* [TASK GOAL] From first line to last, copy the listing exactly and omit its pictures.
── SOURCE MATERIAL
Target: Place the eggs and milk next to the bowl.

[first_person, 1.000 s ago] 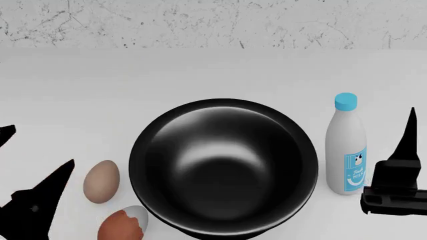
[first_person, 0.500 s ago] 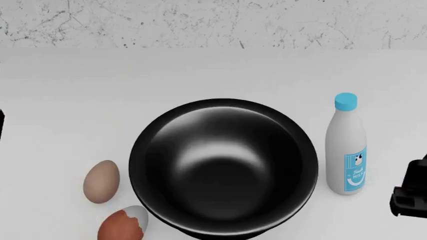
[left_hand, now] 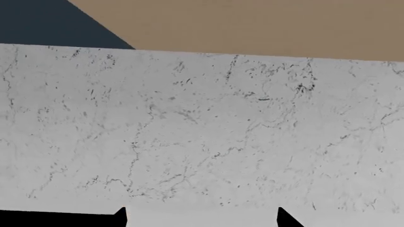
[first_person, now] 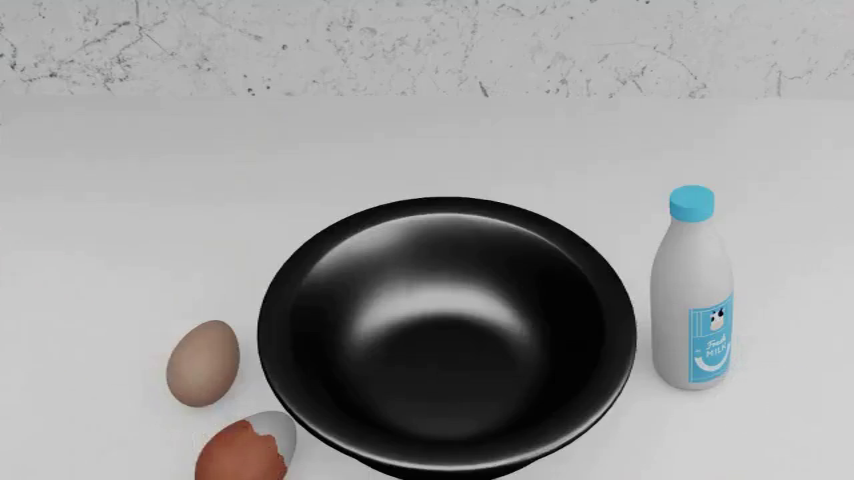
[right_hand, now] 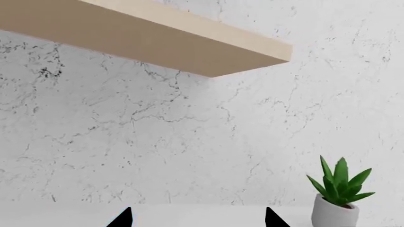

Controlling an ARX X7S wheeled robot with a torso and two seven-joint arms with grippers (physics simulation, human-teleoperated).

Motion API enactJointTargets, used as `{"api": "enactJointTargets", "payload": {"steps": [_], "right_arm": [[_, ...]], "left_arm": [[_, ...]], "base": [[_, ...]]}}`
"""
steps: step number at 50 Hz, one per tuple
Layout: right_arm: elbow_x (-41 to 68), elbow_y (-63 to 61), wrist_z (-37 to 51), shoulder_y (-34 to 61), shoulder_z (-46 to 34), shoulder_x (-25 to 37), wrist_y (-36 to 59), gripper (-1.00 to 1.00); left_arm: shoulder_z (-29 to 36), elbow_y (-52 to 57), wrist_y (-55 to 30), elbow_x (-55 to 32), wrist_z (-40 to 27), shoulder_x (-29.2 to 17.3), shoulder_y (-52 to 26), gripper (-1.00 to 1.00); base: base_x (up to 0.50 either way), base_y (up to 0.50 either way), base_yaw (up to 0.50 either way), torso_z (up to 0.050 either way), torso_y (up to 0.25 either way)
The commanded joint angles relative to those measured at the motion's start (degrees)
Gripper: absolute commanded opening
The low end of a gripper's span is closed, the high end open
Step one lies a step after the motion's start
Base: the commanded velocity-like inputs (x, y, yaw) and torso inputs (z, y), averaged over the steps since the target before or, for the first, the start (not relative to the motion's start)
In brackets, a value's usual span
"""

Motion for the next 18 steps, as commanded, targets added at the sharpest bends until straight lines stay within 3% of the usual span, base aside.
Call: {"api": "enactJointTargets", "payload": {"steps": [1, 12, 18], "right_arm": [[4.84, -1.8, -1.19, -4.59, 13.24, -1.47, 2.22, 1.0], [13.33, -3.95, -1.71, -10.46, 30.09, -3.54, 5.81, 1.0], [26.61, -3.99, -0.44, -4.41, 44.62, -5.73, 18.15, 1.0]], "left_arm": [[-5.02, -5.76, 1.67, 0.22, -0.53, -0.26, -3.04, 1.0], [-6.29, -7.68, 2.45, 0.58, -0.91, -1.0, -4.83, 1.0], [-6.97, -8.7, 1.98, -0.2, -2.08, -2.31, -7.0, 1.0]], "base": [[0.0, 0.0, 0.0, 0.0, 0.0], [0.0, 0.0, 0.0, 0.0, 0.0], [0.0, 0.0, 0.0, 0.0, 0.0]]}}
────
* [EXERCISE OUTPUT]
Target: Place the eggs and milk next to the bowl.

[first_person, 1.000 s ago] 
[first_person, 0.500 s ago] 
[left_hand, now] 
[first_person, now] 
[right_hand, now] 

Controlling an ARX X7S wheeled robot with a torso and two seven-joint arms with grippers (physics simulation, human-teleoperated).

Motion API enactJointTargets, used as `{"api": "enactJointTargets", "payload": {"steps": [_], "right_arm": [[_, ...]], "left_arm": [[_, ...]], "base": [[_, ...]]}}`
"""
steps: step number at 50 Hz, one per tuple
Layout: right_arm: elbow_x (-41 to 68), elbow_y (-63 to 61), wrist_z (-37 to 51), shoulder_y (-34 to 61), shoulder_z (-46 to 34), shoulder_x (-25 to 37), wrist_y (-36 to 59), gripper (-1.00 to 1.00); left_arm: shoulder_z (-29 to 36), elbow_y (-52 to 57), wrist_y (-55 to 30), elbow_x (-55 to 32), wrist_z (-40 to 27), shoulder_x (-29.2 to 17.3), shoulder_y (-52 to 26), gripper (-1.00 to 1.00); base: base_x (up to 0.50 either way), base_y (up to 0.50 either way), base_yaw (up to 0.50 either way), torso_z (up to 0.050 either way), torso_y (up to 0.25 either way)
The commanded joint angles relative to those measured at the motion's start (degrees)
Gripper: absolute commanded opening
The low end of a gripper's span is closed, the high end open
Step one lies a step after the motion's start
Base: the commanded velocity-like inputs (x, y, yaw) and torso inputs (z, y), averaged over the steps since the target before or, for the first, the start (not relative to the motion's start)
In brackets, a value's usual span
"""

Motion for the next 18 steps, as commanded, targets added at the sharpest bends until straight lines stay within 3% of the usual span, base aside.
Call: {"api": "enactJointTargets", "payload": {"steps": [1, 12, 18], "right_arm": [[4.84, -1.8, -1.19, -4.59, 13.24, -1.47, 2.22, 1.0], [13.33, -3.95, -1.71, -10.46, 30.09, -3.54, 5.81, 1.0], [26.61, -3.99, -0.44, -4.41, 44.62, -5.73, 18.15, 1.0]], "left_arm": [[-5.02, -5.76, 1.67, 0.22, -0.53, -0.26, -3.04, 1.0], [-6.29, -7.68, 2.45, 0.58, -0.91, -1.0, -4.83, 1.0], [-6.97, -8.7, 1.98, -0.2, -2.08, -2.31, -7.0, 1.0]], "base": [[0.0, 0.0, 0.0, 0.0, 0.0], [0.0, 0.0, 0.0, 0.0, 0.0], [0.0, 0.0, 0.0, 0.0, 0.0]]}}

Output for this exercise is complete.